According to recent reports, Penn Entertainment is facing intense pressure from investors to consider selling up amid concerns over performance failures relating to online sports betting. The Donerail Group, a key investor in the company, recently sent a letter to Penn Entertainment’s board of directors, urging them to take decisive action to enhance shareholder value.

In the letter addressed to Penn Chairman David Handler, Donerail Managing Partner Will Wyatt expressed deep dissatisfaction with the company’s efforts in relation to online sports betting. He claimed that this had consumed a large chunk of shareholder capital without delivering the expected results.

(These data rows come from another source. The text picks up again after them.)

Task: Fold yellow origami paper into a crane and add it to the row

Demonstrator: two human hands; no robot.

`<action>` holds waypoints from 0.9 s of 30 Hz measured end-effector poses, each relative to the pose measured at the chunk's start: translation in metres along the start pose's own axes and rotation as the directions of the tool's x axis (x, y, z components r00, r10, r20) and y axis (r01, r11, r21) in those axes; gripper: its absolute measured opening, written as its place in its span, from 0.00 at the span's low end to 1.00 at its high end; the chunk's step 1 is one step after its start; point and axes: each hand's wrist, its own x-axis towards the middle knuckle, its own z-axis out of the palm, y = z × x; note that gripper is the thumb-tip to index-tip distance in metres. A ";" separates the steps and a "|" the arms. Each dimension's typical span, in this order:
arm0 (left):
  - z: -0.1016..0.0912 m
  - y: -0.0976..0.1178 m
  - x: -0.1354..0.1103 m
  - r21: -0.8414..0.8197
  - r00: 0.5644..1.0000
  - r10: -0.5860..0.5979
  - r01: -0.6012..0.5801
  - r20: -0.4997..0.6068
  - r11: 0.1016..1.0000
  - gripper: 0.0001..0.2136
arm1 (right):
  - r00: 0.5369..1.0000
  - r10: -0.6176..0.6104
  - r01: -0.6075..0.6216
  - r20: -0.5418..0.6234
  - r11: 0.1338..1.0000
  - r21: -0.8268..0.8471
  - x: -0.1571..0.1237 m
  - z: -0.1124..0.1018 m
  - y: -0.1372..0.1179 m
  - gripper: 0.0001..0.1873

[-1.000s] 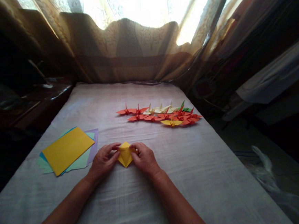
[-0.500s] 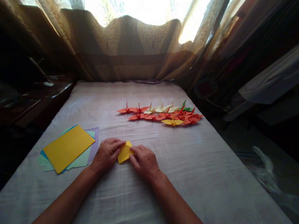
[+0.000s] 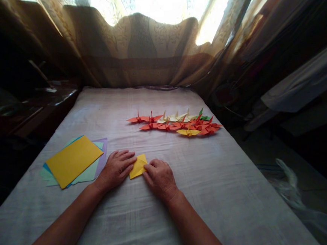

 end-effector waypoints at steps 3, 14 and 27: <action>-0.006 0.001 -0.005 0.008 0.999 0.019 -0.019 0.044 1.000 0.16 | 1.000 -0.001 0.001 0.000 0.998 -0.062 0.002 0.001 0.004 0.07; -0.017 0.015 -0.024 0.128 0.994 0.091 -0.082 -0.062 0.988 0.10 | 0.999 0.048 -0.047 0.014 0.998 -0.047 0.025 0.009 0.012 0.12; -0.011 0.036 -0.012 0.168 0.984 0.161 -0.146 -0.079 0.975 0.05 | 0.985 0.146 -0.125 -0.096 0.973 0.193 0.032 0.025 0.015 0.11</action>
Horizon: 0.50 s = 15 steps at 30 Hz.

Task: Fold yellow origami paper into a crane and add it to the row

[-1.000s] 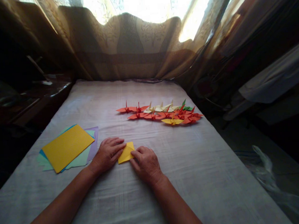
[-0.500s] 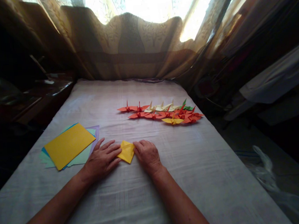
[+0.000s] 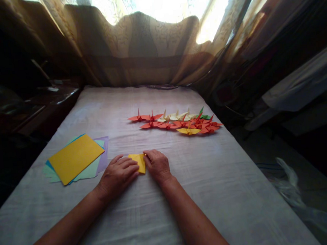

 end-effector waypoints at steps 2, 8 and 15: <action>0.004 0.000 0.003 0.013 1.000 0.023 -0.023 0.007 1.000 0.06 | 1.000 0.003 -0.003 -0.019 0.999 0.040 0.000 0.000 0.001 0.11; 0.008 0.004 0.007 -0.030 0.993 -0.120 0.120 0.003 0.992 0.08 | 0.991 0.050 -0.022 -0.125 0.976 0.217 -0.006 -0.005 0.004 0.12; 0.004 0.014 0.012 -0.267 0.878 -0.474 0.475 0.071 0.839 0.03 | 0.989 -0.023 0.054 -0.145 0.976 0.212 -0.028 -0.016 -0.003 0.11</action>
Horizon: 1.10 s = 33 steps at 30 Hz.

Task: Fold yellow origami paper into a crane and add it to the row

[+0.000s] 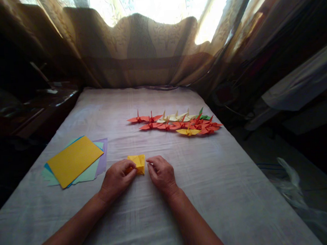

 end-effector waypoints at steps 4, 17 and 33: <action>-0.005 0.002 0.002 -0.088 0.990 -0.138 0.140 0.028 0.986 0.03 | 0.992 -0.087 0.094 0.086 0.993 -0.070 -0.005 -0.001 -0.007 0.10; -0.012 -0.013 0.013 -0.217 0.957 -0.284 0.290 0.055 0.932 0.06 | 0.972 -0.101 0.155 0.213 0.954 -0.256 -0.004 -0.002 -0.018 0.06; -0.013 -0.015 0.013 -0.153 0.965 -0.264 0.262 0.009 0.953 0.06 | 0.989 0.024 0.010 0.143 0.972 -0.233 0.034 0.020 -0.012 0.16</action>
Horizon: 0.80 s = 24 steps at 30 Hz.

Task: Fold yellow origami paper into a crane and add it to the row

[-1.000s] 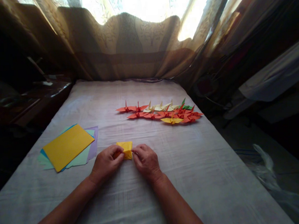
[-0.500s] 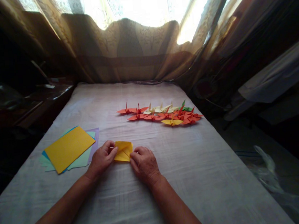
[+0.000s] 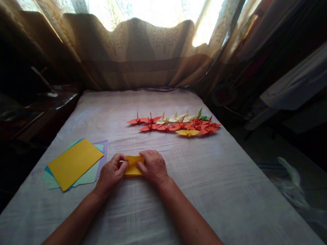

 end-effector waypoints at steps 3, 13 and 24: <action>-0.001 -0.003 0.003 -0.025 1.000 -0.005 0.005 0.012 1.000 0.07 | 0.998 0.041 -0.040 0.038 0.999 -0.025 0.009 0.001 -0.003 0.08; 0.002 -0.014 0.020 -0.119 1.000 0.007 -0.004 0.021 0.993 0.08 | 0.992 0.102 -0.097 0.074 0.993 -0.069 0.021 0.004 -0.006 0.02; -0.001 -0.006 0.023 -0.063 0.997 -0.008 0.012 0.070 0.998 0.06 | 0.983 0.175 -0.173 0.062 0.984 -0.031 0.020 0.003 -0.010 0.02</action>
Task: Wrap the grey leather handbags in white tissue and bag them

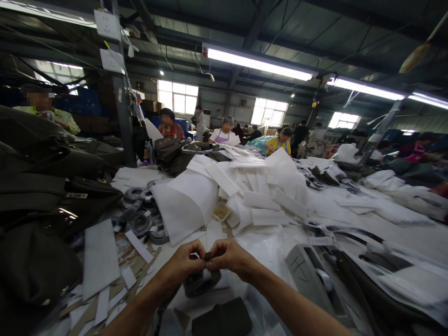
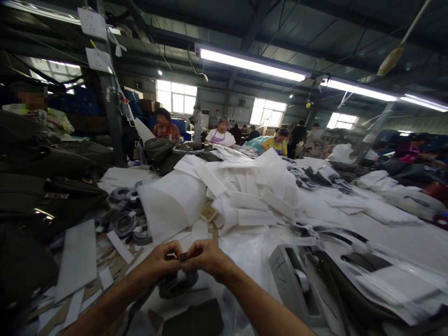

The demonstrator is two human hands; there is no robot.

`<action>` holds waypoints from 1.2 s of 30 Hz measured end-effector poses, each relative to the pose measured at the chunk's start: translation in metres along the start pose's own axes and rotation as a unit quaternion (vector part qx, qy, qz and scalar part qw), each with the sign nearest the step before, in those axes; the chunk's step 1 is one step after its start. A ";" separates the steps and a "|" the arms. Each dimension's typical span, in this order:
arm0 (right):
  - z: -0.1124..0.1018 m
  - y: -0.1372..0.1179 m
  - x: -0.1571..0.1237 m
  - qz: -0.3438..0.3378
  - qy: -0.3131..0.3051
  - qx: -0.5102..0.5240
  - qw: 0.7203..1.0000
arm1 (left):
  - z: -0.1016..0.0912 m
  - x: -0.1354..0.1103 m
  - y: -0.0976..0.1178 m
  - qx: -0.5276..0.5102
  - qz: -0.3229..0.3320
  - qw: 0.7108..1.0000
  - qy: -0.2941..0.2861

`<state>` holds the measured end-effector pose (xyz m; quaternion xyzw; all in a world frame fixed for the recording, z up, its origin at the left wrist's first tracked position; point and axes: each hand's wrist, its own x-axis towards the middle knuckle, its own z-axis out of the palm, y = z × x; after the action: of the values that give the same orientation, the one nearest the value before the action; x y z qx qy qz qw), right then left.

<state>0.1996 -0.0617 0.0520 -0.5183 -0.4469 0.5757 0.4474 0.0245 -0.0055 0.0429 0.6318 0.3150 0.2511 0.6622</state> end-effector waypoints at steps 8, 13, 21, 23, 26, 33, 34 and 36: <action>0.012 0.002 -0.004 -0.095 0.088 -0.133 0.983 | -0.001 0.000 0.001 -0.032 -0.015 0.999 -0.002; 0.010 0.009 -0.011 -0.226 0.106 -0.263 0.932 | -0.001 0.007 -0.002 -0.095 -0.032 0.995 -0.009; -0.014 0.022 -0.017 -0.380 -0.038 -0.457 0.803 | -0.008 0.020 -0.018 -0.114 -0.073 0.990 -0.024; -0.013 0.022 -0.019 -0.365 -0.016 -0.458 0.811 | -0.010 0.020 -0.018 -0.103 -0.068 0.992 -0.037; -0.009 0.022 -0.020 -0.319 0.030 -0.433 0.842 | -0.014 0.012 -0.014 -0.066 -0.043 0.995 -0.057; -0.004 0.027 -0.009 -0.195 0.043 -0.323 0.925 | -0.013 -0.013 -0.012 0.081 0.047 0.995 -0.031; -0.004 0.029 -0.007 -0.188 0.042 -0.317 0.929 | -0.011 -0.014 -0.013 0.099 0.065 0.993 -0.018; -0.003 0.032 -0.005 -0.188 0.042 -0.322 0.927 | -0.006 -0.015 -0.016 0.129 0.099 0.987 0.002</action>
<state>0.2010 -0.0726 0.0218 -0.5646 -0.6782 0.2841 0.3748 0.0090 -0.0131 0.0289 0.7394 0.2823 0.2739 0.5464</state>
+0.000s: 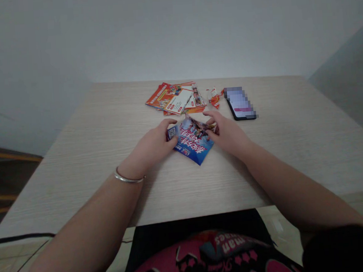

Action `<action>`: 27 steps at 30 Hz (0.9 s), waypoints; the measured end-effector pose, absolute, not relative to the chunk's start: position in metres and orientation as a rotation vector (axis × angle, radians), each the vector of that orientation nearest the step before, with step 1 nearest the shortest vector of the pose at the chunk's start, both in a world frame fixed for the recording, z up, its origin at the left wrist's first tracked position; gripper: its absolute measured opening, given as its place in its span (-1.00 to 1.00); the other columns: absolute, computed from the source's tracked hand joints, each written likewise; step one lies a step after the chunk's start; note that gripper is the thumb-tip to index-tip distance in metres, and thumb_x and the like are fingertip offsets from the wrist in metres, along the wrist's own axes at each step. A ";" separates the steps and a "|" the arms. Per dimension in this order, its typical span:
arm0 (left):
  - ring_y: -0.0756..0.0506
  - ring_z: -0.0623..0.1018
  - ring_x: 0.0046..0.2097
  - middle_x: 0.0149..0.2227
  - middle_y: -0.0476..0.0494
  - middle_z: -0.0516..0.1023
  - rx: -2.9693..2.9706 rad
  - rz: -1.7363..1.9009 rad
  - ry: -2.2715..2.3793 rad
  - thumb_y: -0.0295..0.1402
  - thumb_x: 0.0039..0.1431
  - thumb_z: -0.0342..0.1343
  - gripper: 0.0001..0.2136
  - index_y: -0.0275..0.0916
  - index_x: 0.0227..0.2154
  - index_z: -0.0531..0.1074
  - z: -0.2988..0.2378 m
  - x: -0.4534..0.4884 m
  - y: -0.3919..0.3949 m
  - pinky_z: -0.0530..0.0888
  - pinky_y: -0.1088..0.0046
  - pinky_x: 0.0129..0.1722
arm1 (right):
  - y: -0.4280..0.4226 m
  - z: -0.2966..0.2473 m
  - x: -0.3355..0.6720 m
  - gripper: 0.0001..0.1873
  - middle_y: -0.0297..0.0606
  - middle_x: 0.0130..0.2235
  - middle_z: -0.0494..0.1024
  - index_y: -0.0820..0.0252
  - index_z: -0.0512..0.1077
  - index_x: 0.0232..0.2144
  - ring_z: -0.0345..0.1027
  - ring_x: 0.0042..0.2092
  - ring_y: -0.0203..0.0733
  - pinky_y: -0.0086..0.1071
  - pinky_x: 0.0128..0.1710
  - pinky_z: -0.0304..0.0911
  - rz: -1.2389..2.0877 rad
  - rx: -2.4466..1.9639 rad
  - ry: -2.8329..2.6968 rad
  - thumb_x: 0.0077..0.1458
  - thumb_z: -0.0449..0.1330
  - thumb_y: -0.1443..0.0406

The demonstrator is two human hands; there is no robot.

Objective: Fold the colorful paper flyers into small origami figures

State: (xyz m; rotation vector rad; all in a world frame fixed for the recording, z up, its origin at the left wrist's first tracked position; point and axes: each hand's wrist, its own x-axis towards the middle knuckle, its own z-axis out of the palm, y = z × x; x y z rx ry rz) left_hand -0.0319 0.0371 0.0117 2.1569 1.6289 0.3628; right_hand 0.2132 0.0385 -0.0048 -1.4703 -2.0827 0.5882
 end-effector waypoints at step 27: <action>-0.22 0.55 0.04 0.03 -0.27 0.57 2.617 0.304 1.437 -0.42 0.26 0.03 -0.65 -0.25 0.03 0.60 -0.007 -0.053 0.059 0.47 0.18 0.14 | 0.058 -0.016 0.247 -0.63 -0.20 -0.16 0.60 0.07 0.68 -0.21 0.46 -0.15 -0.14 -0.26 -0.12 0.37 0.622 -1.320 -2.364 0.07 0.17 0.51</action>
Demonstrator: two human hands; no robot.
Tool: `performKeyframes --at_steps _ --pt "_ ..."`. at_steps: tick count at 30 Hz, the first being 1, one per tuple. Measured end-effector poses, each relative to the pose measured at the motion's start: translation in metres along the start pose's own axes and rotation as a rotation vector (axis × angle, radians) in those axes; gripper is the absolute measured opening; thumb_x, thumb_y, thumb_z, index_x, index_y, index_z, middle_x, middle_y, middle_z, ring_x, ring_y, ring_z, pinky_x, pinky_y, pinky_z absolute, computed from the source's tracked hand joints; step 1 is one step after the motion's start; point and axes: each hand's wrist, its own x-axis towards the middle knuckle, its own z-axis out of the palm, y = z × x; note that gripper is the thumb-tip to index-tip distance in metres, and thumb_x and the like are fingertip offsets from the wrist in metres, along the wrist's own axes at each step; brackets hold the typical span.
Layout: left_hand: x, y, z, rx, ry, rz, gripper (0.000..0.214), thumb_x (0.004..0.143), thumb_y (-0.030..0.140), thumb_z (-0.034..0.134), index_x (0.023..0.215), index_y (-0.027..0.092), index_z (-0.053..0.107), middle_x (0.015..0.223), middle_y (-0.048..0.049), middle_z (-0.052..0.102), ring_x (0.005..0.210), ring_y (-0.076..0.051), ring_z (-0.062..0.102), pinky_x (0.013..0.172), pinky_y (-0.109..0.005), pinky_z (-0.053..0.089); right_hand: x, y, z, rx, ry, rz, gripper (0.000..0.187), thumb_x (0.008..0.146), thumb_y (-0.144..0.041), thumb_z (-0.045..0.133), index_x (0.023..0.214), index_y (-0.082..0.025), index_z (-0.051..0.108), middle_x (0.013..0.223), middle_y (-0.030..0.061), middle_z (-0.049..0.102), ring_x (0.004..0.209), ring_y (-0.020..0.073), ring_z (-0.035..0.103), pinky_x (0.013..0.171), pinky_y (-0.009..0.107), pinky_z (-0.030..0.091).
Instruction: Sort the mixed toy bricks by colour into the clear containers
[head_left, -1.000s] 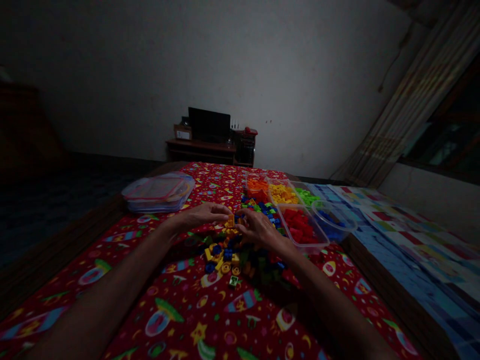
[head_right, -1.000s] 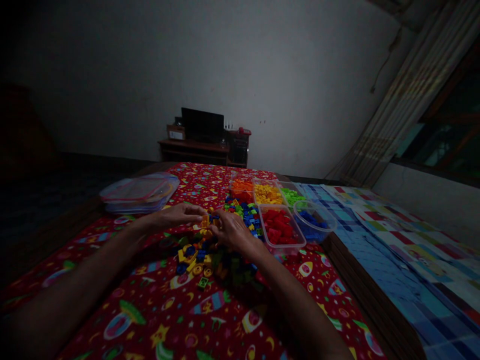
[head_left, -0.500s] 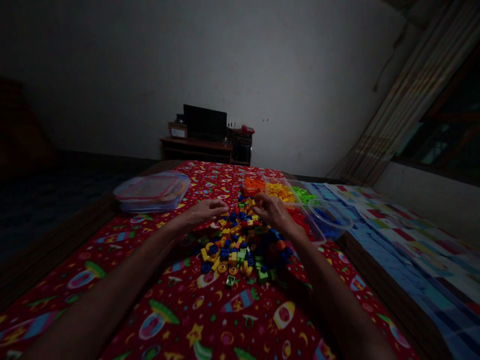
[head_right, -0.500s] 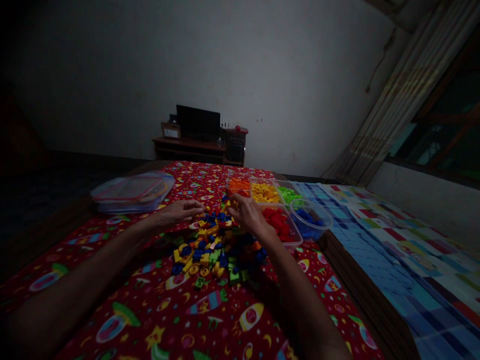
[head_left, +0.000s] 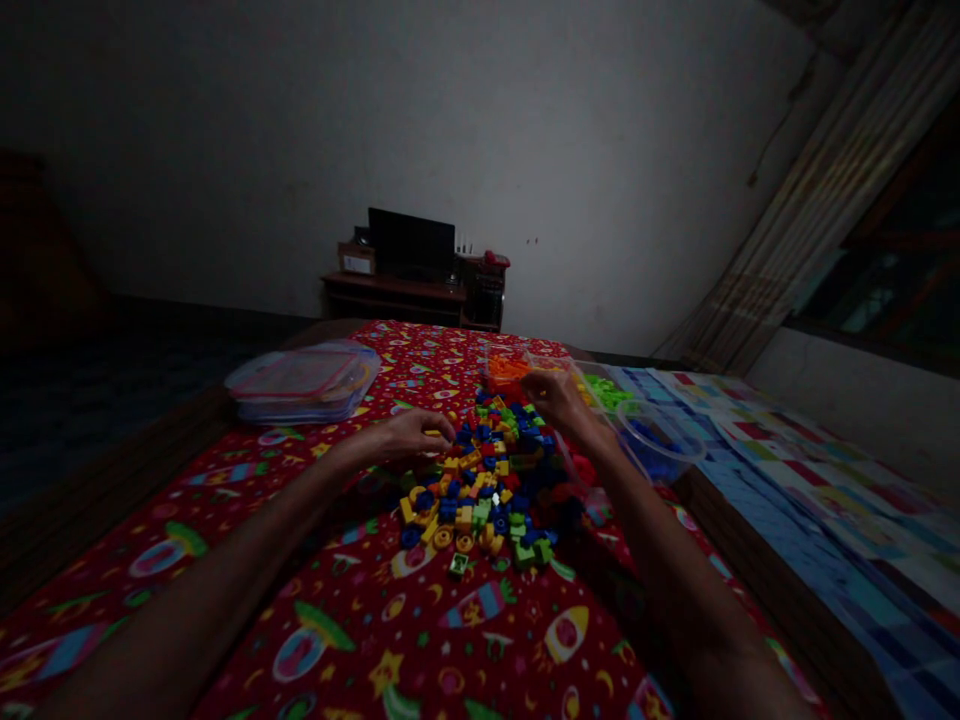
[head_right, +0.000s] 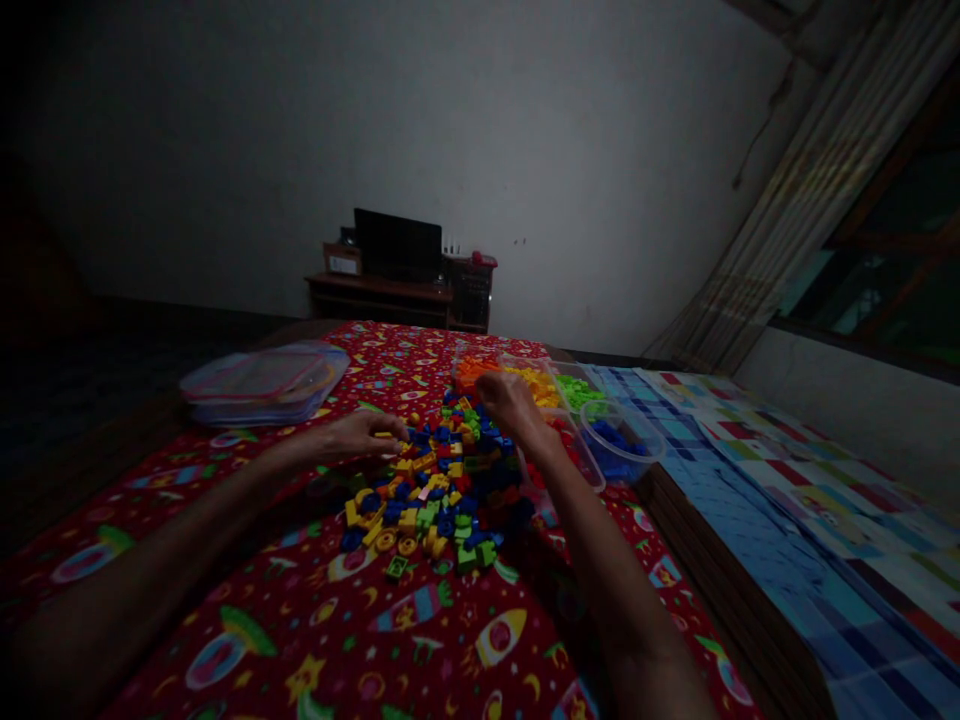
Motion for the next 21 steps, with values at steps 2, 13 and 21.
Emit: performKeyframes --at_steps 2,13,21 --pt "0.002 -0.003 0.003 0.056 -0.052 -0.003 0.041 0.064 0.049 0.063 0.088 0.016 0.067 0.065 0.0015 0.06 0.055 -0.012 0.05 0.05 -0.021 0.039 -0.015 -0.027 0.015 0.021 -0.124 -0.128 0.021 0.085 -0.013 0.046 0.08 -0.014 0.067 0.071 0.0037 0.064 0.064 0.0112 0.053 0.061 0.021 0.036" --pt "-0.002 0.01 0.009 0.356 -0.058 0.036 0.028 0.067 0.039 0.061 0.081 0.017 0.073 0.073 -0.0008 0.067 0.065 -0.014 0.055 0.056 -0.02 0.038 -0.063 -0.038 0.063 0.042 -0.099 -0.342 0.024 0.087 -0.015 0.05 0.11 -0.017 0.054 0.108 0.0131 0.055 0.103 0.0216 0.048 0.09 0.036 0.04" --pt "-0.006 0.017 0.006 -0.032 -0.066 0.008 0.054 0.07 0.066 0.056 0.082 0.014 0.069 0.062 0.0004 0.058 0.052 -0.01 0.043 0.048 -0.021 0.033 -0.046 -0.042 0.044 0.253 -0.158 -0.221 0.039 0.084 -0.012 0.047 0.122 -0.012 0.041 0.082 0.004 0.057 0.075 0.0157 0.051 0.067 0.024 0.037"
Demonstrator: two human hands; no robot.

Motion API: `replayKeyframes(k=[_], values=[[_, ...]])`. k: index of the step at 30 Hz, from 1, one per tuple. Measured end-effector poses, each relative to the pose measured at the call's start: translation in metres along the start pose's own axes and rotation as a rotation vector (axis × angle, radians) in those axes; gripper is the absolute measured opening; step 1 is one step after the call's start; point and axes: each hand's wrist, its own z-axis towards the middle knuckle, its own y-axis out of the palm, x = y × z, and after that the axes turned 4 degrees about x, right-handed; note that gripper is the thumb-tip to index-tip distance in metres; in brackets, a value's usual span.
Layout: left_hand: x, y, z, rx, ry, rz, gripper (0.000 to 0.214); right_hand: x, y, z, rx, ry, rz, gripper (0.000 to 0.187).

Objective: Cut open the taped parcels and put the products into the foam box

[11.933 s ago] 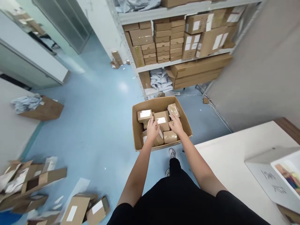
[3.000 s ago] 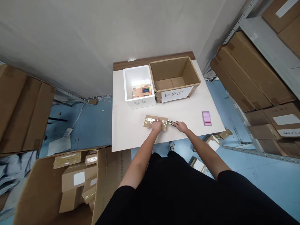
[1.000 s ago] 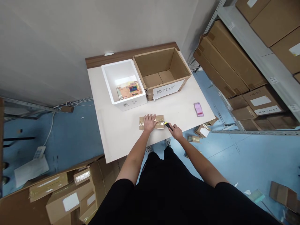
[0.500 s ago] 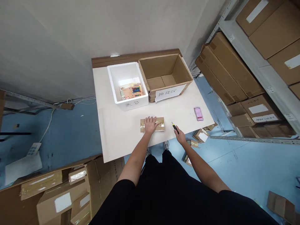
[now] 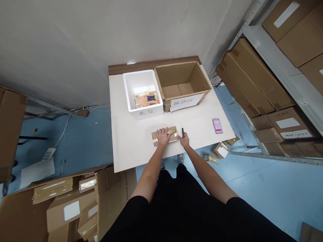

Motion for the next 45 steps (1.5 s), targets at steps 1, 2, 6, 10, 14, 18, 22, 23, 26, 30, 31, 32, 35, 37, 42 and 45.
replayKeyframes(k=[1,2,6,10,14,18,22,23,26,30,31,32,35,37,42,45], values=[[0.000,0.001,-0.001,0.009,-0.020,0.001,0.061,-0.001,0.001,0.002,-0.007,-0.007,-0.008,0.066],[0.001,0.001,-0.002,0.020,-0.039,0.002,0.061,-0.003,0.002,0.004,-0.016,-0.014,-0.015,0.066],[0.000,0.005,-0.004,0.050,-0.103,0.009,0.062,-0.008,0.006,0.010,-0.055,-0.032,-0.030,0.066],[0.000,0.006,-0.004,0.059,-0.135,0.001,0.061,-0.010,0.006,0.015,-0.080,-0.045,-0.040,0.063],[0.003,0.005,-0.003,0.078,-0.169,-0.012,0.057,-0.012,0.004,0.019,-0.121,-0.058,-0.063,0.065],[0.003,0.003,-0.002,0.096,-0.217,-0.018,0.055,-0.012,0.002,0.022,-0.137,-0.065,-0.046,0.061],[-0.002,0.004,-0.009,0.089,-0.130,-0.011,0.067,-0.013,0.000,0.022,-0.163,-0.064,0.096,0.061],[-0.002,0.004,-0.011,0.090,-0.121,-0.004,0.070,-0.013,-0.001,0.021,-0.186,-0.038,0.166,0.062],[-0.001,0.007,-0.018,0.098,-0.143,0.009,0.074,-0.015,-0.010,0.018,-0.304,0.085,0.448,0.056],[0.004,0.009,-0.022,0.123,-0.240,0.006,0.074,-0.023,-0.026,0.016,-0.440,0.136,0.663,0.055],[0.005,0.010,-0.022,0.130,-0.272,0.005,0.074,-0.026,-0.029,0.016,-0.469,0.134,0.660,0.057],[0.006,0.010,-0.022,0.136,-0.303,0.003,0.074,-0.029,-0.032,0.016,-0.500,0.130,0.651,0.057],[0.006,0.009,-0.020,0.143,-0.365,-0.003,0.074,-0.039,-0.035,0.016,-0.574,0.097,0.640,0.054],[0.005,0.007,-0.018,0.128,-0.370,-0.013,0.072,-0.045,-0.034,0.016,-0.590,0.064,0.624,0.051],[0.005,0.000,-0.017,0.078,-0.371,-0.042,0.074,-0.053,-0.027,0.013,-0.573,-0.004,0.530,0.060],[0.007,-0.001,-0.018,0.063,-0.378,-0.058,0.075,-0.054,-0.022,0.011,-0.541,-0.028,0.491,0.065]])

Billions of Dollars Invested But Results Still Poor

Over the past four years, Penn Entertainment has invested billions of dollars in an attempt to establish a foothold in this rapidly growing market. However, despite these huge investments, the company’s initiatives have failed to deliver the desired outcome.

In his letter, Wyatt wrote:

Moreover, the growing pattern of guidance misses, alongside a demonstrated unyielding appetite to continue to invest in the Company’s fledgling Interactive projects, irrespective of past results and without a clear return framework, has significantly damaged the credibility of this management team and Board of Directors.

A key moment in Penn Entertainment’s online sports betting journey was its acquisition of Barstool Sports for approximately $551 million in January 2020. The move was designed to make use of the strong brand presence of Barstool Sports to drive growth in both online and retail sportsbooks.

Unfortunately, the acquisition did not generate the returns anticipated by Penn, leading to the decision to sell Barstool back to its founder for a mere $1. Subsequently, Penn Entertainment entered into a costly agreement with Walt Disney to utilize ESPN branding for its mobile betting app, ESPN Bet.

Despite this move, the company struggled to gain significant market share, lagging behind competitors such as DraftKings and FanDuel.

Concerns Raised Over Compensation of Penn Entertainment CEO

In addition to the underperformance of Penn Entertainment’s online sports betting ventures, concerns have been raised about CEO Jay Snowden’s compensation. Donerail argued that Snowden was being overcompensated, given the company’s lackluster financial performance and shareholder returns.

This sentiment was echoed by several other Penn Entertainment investors, including David Einhorn’s Greenlight Capital and HG Vora, both of which have stakes in Penn Entertainment.

In response to Donerail’s letter, Penn Entertainment’s stock closed 19.62 percent higher than the previous day’s trading volume. However, the company’s overall stock performance has declined by 80 percent over the past three years.

Despite the recent increase, concerns over the performance of Penn Entertainment when it comes to the online sports betting market continue to prompt calls for the company to consider strategic alternatives, including a potential sale.

While Donerail did not explicitly identify potential buyers for Penn Entertainment, the company has attracted interest from various sectors of the investment community. Greenlight Capital and HG Vora’s stakes in the company have led to a belief among some investors that a change in ownership or management could unlock shareholder value.